*Your objective*: Your output should be one number, which is how many lines in the material contain "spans".

*Source records*:

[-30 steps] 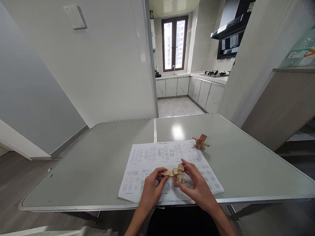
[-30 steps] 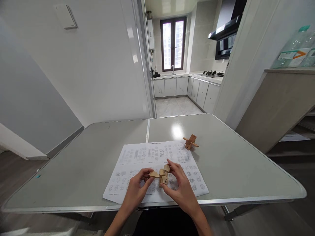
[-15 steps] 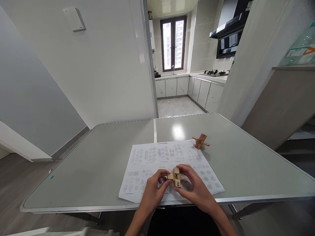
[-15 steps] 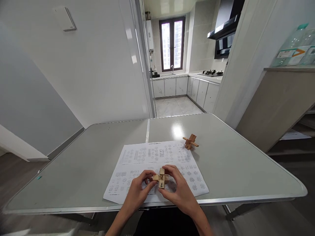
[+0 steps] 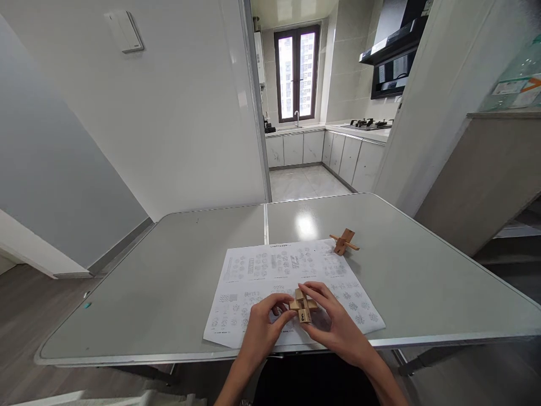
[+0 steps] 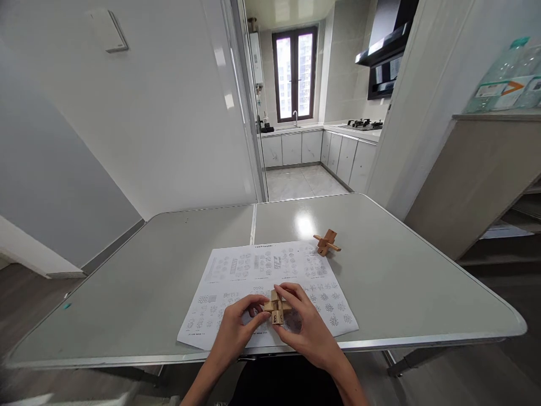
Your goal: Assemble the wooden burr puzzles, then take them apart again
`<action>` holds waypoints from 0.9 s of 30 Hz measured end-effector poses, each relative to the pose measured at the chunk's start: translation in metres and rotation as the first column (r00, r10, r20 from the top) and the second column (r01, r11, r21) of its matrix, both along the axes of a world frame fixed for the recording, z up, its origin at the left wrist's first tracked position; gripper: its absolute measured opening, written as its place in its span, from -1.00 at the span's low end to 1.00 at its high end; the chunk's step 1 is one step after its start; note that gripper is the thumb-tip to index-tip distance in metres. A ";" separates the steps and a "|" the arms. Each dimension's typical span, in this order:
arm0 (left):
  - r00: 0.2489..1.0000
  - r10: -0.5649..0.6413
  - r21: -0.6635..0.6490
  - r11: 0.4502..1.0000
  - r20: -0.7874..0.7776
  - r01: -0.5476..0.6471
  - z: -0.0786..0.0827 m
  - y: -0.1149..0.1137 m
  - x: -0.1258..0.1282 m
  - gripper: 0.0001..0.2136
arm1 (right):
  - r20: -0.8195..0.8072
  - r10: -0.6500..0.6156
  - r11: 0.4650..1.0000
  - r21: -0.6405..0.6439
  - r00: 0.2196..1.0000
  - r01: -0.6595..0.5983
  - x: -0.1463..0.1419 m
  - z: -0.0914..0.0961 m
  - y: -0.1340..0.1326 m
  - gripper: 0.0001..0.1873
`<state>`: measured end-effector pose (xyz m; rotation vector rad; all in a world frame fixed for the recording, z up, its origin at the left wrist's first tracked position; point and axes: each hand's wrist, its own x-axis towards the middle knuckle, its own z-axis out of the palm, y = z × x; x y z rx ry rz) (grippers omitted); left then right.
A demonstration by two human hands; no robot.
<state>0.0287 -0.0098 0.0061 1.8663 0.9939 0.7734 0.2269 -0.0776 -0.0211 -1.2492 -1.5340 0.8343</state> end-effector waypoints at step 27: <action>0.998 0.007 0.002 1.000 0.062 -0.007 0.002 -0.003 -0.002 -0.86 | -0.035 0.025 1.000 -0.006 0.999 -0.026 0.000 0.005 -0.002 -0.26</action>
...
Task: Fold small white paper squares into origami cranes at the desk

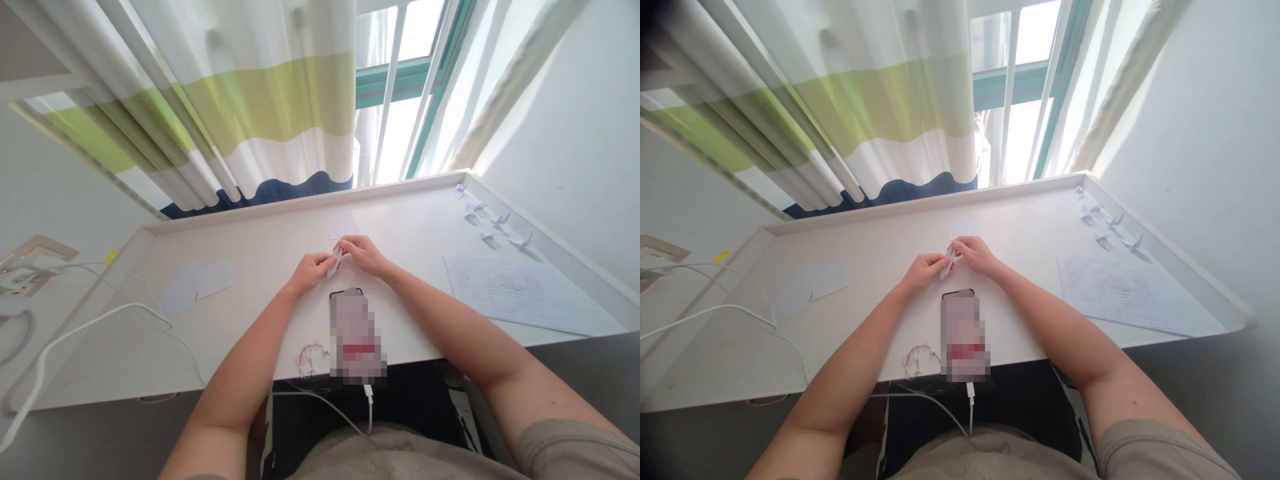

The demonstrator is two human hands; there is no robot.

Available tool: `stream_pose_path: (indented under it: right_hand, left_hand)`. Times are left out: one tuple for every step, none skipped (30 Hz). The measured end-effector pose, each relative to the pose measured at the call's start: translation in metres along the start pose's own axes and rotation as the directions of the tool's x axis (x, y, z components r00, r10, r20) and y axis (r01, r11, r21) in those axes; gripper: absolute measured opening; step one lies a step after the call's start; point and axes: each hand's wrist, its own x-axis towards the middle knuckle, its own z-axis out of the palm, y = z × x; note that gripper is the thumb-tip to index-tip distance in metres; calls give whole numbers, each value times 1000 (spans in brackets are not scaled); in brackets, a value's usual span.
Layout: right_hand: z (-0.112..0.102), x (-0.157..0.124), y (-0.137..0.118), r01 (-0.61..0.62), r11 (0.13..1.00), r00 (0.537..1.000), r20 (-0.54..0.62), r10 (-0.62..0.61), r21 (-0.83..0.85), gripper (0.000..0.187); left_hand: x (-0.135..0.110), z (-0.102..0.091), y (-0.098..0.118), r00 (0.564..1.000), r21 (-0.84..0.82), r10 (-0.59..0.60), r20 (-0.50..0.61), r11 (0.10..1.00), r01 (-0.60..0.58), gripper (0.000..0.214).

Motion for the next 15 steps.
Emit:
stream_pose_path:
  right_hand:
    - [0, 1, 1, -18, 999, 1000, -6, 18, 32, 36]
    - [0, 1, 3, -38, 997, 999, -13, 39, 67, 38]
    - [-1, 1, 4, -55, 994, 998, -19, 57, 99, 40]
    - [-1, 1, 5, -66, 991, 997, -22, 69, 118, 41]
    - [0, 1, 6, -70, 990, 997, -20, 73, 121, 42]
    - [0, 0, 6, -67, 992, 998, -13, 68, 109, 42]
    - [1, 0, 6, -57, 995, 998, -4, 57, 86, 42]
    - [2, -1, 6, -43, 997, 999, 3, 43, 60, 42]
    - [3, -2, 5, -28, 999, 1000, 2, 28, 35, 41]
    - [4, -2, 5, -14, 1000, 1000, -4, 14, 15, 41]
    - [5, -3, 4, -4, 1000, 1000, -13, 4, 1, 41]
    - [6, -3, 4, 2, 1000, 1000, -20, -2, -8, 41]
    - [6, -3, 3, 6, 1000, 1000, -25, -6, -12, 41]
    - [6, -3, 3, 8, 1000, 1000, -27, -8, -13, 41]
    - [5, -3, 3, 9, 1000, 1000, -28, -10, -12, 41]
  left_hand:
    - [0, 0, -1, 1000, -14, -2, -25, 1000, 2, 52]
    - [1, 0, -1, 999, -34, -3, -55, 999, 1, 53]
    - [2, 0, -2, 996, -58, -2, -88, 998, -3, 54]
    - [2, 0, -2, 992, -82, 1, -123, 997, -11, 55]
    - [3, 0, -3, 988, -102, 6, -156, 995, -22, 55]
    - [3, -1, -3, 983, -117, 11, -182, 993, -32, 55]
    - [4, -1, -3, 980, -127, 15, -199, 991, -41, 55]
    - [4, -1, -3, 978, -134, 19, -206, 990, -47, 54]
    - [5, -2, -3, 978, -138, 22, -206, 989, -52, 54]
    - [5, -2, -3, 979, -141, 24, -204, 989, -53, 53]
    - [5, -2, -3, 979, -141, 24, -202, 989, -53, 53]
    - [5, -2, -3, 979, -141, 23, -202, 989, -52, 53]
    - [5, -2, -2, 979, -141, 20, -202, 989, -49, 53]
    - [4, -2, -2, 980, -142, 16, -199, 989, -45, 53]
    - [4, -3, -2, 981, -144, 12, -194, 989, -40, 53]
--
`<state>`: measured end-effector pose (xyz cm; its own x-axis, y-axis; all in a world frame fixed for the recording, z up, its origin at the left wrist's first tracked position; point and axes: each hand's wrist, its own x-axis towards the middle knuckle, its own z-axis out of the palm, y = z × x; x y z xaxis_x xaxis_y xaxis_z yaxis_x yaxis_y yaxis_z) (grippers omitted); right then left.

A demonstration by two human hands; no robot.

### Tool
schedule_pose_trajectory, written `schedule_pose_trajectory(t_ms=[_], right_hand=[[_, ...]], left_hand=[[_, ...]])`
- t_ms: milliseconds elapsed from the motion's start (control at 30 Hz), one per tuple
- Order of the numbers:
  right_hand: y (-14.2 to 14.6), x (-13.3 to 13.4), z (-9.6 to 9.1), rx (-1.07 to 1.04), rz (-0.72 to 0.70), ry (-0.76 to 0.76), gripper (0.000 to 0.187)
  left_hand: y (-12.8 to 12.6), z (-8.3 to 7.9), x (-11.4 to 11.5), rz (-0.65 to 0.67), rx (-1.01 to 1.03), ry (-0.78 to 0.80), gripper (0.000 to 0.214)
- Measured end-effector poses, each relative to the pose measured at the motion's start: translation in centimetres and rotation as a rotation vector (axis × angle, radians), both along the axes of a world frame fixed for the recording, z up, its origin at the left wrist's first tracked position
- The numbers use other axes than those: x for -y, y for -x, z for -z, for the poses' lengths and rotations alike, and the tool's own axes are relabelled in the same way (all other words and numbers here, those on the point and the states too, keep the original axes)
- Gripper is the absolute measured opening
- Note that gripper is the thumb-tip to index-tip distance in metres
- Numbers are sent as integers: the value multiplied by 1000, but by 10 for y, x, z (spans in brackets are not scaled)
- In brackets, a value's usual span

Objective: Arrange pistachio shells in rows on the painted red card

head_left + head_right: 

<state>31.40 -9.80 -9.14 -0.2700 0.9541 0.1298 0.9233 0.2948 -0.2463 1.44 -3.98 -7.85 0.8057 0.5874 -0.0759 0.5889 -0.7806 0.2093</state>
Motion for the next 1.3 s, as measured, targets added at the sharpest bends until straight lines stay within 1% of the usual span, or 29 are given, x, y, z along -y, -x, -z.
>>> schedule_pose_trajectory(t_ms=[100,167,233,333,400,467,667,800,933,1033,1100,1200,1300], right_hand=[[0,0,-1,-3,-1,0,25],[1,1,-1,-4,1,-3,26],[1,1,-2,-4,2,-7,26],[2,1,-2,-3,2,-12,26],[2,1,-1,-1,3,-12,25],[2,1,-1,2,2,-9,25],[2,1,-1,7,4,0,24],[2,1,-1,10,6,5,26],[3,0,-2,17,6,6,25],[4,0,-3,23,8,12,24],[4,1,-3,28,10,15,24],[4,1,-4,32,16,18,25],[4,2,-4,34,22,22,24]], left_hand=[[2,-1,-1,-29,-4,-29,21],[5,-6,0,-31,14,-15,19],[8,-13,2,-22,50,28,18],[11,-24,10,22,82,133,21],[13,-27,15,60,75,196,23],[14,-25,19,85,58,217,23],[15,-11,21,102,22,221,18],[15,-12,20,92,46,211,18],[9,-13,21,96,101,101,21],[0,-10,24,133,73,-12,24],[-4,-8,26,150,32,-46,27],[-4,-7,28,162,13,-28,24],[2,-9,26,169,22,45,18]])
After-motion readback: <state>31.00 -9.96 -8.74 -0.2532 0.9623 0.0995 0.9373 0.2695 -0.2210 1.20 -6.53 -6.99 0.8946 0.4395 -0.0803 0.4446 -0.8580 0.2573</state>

*Expected answer*: 2